‘The Dark Mod’ and game design
By Adam Tatelman, Arts Editor
Nineteen ninety-eight was an incredible year for stealth gaming, seeing the simultaneous release of the underrated Tenchu: Stealth Assassins, the dated Metal Gear Solid, and the almighty Thief: The Dark Project. These games were the first full 3-D stealth titles ever created, and they laid the groundwork for all future titles in the genre. It comes as no surprise, then, that some of the people who grew up with these titles were inspired to create some of their own.
Enter Eric Pommel’s The Dark Mod (TDM), a total conversion modification of the Doom 3 game engine designed to emulate the great stealth games of the past. The mod has been in the works since 2004, and although it was released for free public download in 2009, the creators continue to make updates and program new assets even to this day. As an added bonus, TDM is now a standalone download, meaning that a copy of Doom 3 is no longer required to play the game.
TDM’s greatest asset is also its most crippling weakness. Since it includes a level editor, anyone who enjoys the game can create their own mission packs. As such, there are close to 100 missions to choose from. Unfortunately, a large number of them are made by amateurs. These maps are less polished than those made by the more experienced programmers, but thanks to the active forum communities, it is easy to separate the cream from the crap. There’s a great deal of quality content to choose from, considering TDM is free to download.

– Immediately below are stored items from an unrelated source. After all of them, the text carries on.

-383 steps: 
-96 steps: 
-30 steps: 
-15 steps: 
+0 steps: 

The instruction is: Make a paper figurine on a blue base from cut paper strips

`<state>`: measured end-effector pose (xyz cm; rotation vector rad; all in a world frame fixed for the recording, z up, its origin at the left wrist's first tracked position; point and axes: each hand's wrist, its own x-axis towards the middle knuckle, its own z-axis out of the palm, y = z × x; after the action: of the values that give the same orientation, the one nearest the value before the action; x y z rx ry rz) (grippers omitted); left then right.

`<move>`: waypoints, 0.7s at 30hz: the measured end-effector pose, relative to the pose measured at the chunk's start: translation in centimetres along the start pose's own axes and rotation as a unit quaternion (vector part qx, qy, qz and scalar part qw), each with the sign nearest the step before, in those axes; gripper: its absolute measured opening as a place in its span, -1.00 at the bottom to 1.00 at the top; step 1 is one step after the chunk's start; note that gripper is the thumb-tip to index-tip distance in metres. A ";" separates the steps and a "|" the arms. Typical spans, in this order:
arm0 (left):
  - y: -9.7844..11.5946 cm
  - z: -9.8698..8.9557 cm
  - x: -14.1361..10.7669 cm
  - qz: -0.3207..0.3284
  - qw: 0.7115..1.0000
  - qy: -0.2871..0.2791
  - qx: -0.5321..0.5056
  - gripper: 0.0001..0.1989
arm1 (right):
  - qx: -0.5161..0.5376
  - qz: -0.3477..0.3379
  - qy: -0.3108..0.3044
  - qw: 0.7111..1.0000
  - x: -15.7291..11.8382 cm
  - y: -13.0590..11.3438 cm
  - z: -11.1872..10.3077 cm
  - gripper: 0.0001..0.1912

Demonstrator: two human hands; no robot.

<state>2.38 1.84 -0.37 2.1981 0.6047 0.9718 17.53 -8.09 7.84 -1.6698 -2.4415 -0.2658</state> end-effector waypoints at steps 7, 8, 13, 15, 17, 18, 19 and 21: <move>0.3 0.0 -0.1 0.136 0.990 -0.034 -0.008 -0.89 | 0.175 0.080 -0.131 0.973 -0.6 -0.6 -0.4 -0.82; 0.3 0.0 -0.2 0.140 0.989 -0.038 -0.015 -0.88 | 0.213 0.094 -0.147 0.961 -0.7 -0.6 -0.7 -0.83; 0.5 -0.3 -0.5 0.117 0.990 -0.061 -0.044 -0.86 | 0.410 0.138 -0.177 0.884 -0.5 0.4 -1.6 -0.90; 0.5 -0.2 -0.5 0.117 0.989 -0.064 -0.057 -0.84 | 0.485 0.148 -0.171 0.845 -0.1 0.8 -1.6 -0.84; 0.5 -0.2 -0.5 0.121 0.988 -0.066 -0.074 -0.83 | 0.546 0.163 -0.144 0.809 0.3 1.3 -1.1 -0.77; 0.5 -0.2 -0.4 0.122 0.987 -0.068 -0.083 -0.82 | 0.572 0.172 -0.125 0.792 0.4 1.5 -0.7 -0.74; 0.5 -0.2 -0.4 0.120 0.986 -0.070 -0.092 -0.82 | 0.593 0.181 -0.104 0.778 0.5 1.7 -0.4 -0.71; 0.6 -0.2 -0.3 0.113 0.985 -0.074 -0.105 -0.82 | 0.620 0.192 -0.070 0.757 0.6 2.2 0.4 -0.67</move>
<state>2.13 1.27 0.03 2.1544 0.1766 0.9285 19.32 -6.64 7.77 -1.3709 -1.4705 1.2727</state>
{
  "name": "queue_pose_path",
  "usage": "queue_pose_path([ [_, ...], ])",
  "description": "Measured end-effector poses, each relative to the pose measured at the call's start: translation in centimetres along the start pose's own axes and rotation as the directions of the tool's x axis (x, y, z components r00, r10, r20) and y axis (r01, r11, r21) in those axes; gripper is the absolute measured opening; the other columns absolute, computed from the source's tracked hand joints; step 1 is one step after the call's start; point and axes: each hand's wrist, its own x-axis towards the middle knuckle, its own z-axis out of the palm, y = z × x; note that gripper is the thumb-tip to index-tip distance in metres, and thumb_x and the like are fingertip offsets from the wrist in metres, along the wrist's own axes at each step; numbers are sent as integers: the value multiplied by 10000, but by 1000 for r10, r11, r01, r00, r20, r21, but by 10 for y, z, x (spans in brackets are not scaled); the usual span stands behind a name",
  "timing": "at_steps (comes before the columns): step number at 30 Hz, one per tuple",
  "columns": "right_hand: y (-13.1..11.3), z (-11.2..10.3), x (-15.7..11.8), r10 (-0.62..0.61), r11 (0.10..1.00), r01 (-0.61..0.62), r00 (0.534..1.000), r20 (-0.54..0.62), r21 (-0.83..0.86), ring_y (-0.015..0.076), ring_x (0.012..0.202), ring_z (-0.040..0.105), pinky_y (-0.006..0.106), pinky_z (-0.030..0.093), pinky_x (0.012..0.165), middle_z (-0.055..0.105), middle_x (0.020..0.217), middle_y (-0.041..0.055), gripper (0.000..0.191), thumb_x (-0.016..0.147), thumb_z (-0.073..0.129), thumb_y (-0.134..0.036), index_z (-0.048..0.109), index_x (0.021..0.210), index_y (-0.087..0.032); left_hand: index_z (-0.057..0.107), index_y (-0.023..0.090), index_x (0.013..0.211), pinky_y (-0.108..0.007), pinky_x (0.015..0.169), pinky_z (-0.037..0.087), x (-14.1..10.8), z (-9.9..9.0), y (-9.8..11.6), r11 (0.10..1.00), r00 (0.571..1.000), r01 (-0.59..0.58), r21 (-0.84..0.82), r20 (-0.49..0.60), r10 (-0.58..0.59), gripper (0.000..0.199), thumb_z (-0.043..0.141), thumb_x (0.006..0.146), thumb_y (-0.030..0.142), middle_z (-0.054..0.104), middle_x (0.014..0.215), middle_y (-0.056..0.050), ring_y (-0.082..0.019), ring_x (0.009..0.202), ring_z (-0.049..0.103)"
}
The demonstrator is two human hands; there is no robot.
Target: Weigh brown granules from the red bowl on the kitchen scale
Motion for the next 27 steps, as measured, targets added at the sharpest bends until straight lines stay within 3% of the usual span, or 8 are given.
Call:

Though TDM’s graphics may be a decade out of date, the detailed environments and steady development of new game assets keep it visually presentable—even if the framerate gutters a bit. This game may not be the tech demo that the original Doom 3 was in its heyday, but the developers are so gifted at creative presentation that anyone would be hard pressed to find anything comparable on the market today. In what modern game can players spend up to an hour exploring a single level, climbing from the most decrepit mine shafts to the highest rooftops of Bridgeport City without sitting through one single loading screen along the way?
Exploration and hidden secrets aside, the AI is impressively programmed. The number of ways in which guards can be alerted is uncanny. Something as simple as eating an apple can get incautious players caught if a guard hears the crunch. And once they are alert, they strategize. Instead of all searching the room together, some will cut off exits and gather at choke points in an attempt to prevent wily players from escaping. This attention to detail pushes TDM beyond the limits of mere gaming and into the realm of an immersive stealth simulator.
Compared to TDM, modern stealth titles feel positively neutered, favouring speed and rash ambush tactics over patience and careful evasive strategy. A truly skilled infiltrator should never have to kill, or even be seen. The real pleasure of stealth comes from working in the shadows to make your enemies look like fools in the cold light of day. It is shocking that a group of unemployed wannabe designers working on by-now ancient hardware understand that better than most professional developers these days.